LearnHPC: dynamic creation of HPC infrastructure for educational purposes¶
EU-wide requirements for HPC training are exploding as the adoption of HPC in the wider scientific community gathers pace. However, the number of topics that can be thoroughly addressed without providing access to actual HPC resources is very limited, even at the introductory level. In cases where such access is available, security concerns and the overhead of the process of provisioning accounts make the scalability of this approach questionable.
EU-wide access to HPC resources on the scale required to meet the training needs of all countries is an objective that we attempt to address with this project. The proposed solution essentially provisions virtual HPC systems in a public cloud. This infrastructure will allow us to dynamically create temporary event-specific HPC clusters for training purposes, including a scientific software stack.

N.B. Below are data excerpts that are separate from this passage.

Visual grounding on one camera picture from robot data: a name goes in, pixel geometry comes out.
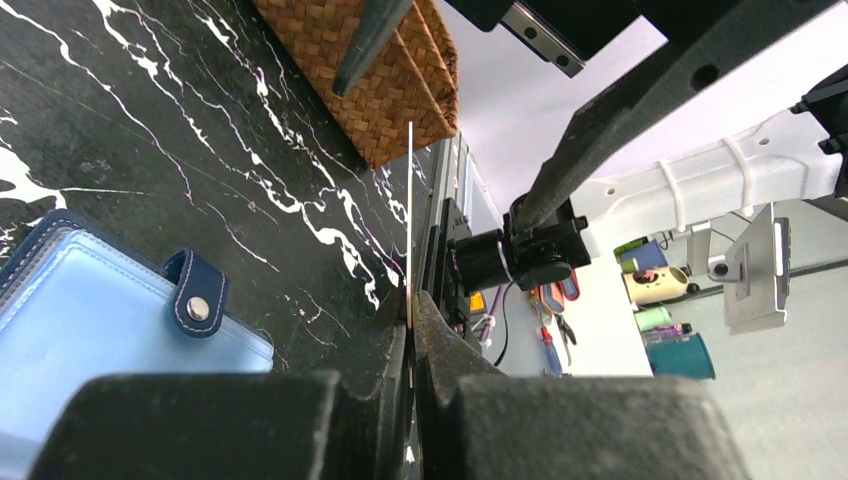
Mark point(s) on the aluminium table edge rail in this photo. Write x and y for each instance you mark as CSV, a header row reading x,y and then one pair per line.
x,y
448,217

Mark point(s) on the right arm base motor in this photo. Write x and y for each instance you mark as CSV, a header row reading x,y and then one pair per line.
x,y
546,254

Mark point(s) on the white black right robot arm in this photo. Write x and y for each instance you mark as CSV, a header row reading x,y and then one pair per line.
x,y
794,154

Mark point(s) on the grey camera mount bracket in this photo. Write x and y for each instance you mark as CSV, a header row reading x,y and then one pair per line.
x,y
754,271

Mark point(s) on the thin translucent credit card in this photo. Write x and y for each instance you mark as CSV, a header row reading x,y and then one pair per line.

The scientific software stack will be provided by the European Environment for Scientific Software Installations (EESSI) which uses a software distribution system developed at CERN, CernVM-FS, and makes a research-grade scalable software stack available for a wide set of HPC systems, as well as servers, desktops and laptops (including MacOS and Windows!).
Magic Castle¶
The concept is built upon the solution of Compute Canada, Magic Castle, which aims to recreate the Compute Canada user experience in public cloud. Magic Castle uses the open-source software Terraform and HashiCorp Language (HCL) to define the virtual machines, volumes, and networks that are required to replicate a virtual HPC infrastructure.
Our adaption of Magic Castle aims to recreate the EESSI HPC user experience, for training purposes, primarily on the Fenix Research Infrastructure but can also leverage other cloud providers such as Azure, AWS, OVH and any provider using OpenStack for provisioning. After deployment, the user is provided with a complete HPC cluster software environment including a Slurm scheduler, a Globus Endpoint, JupyterHub, LDAP, DNS, and a wide selection of research software applications compiled by experts with EasyBuild.
Accessing LearnHPC resources¶
Through the FENIX Research Infrastructure and the generosity of AWS, LearnHPC can offer the use of moderately sized clusters configured specifically for your training events (and potentially with GPU and infiniband interconnect support).
At present, we do not have a specific mechanism to request access to LearnHPC resources. To find out what is possible, please get in touch by email with Alan O'Cais ([email protected])
Accessing larger scale resources¶
The resources we can provide are solely for training purposes. They are not intended to be long-lived or large scale. If you are in the EU and would like to get access to larger scale resources, particularly as you move from training to HPC usage, I would suggest you get in touch with the following projects who can help point you in the right direction:
- CASTIEL: CASTIEL, the Coordination and Support Action (CSA) closely associated with EuroCC, combines the National Competence Centres (NCC) formed in EuroCC into a pan-European network.
CASTIEL should be able to link you to your National Competence Centre which can support you in your usage of HPC.
- PRACE: The mission of PRACE (Partnership for Advanced Computing in Europe) is to enable high-impact scientific discovery and engineering research and development across all disciplines to enhance European competitiveness for the benefit of society. PRACE seeks to realise this mission by offering world class computing and data management resources and services through a peer review process.
PRACE also has connections to national HPC sites, in addition to providing various levels of access to a huge range of European HPC resources (including the largest HPC sites in Europe)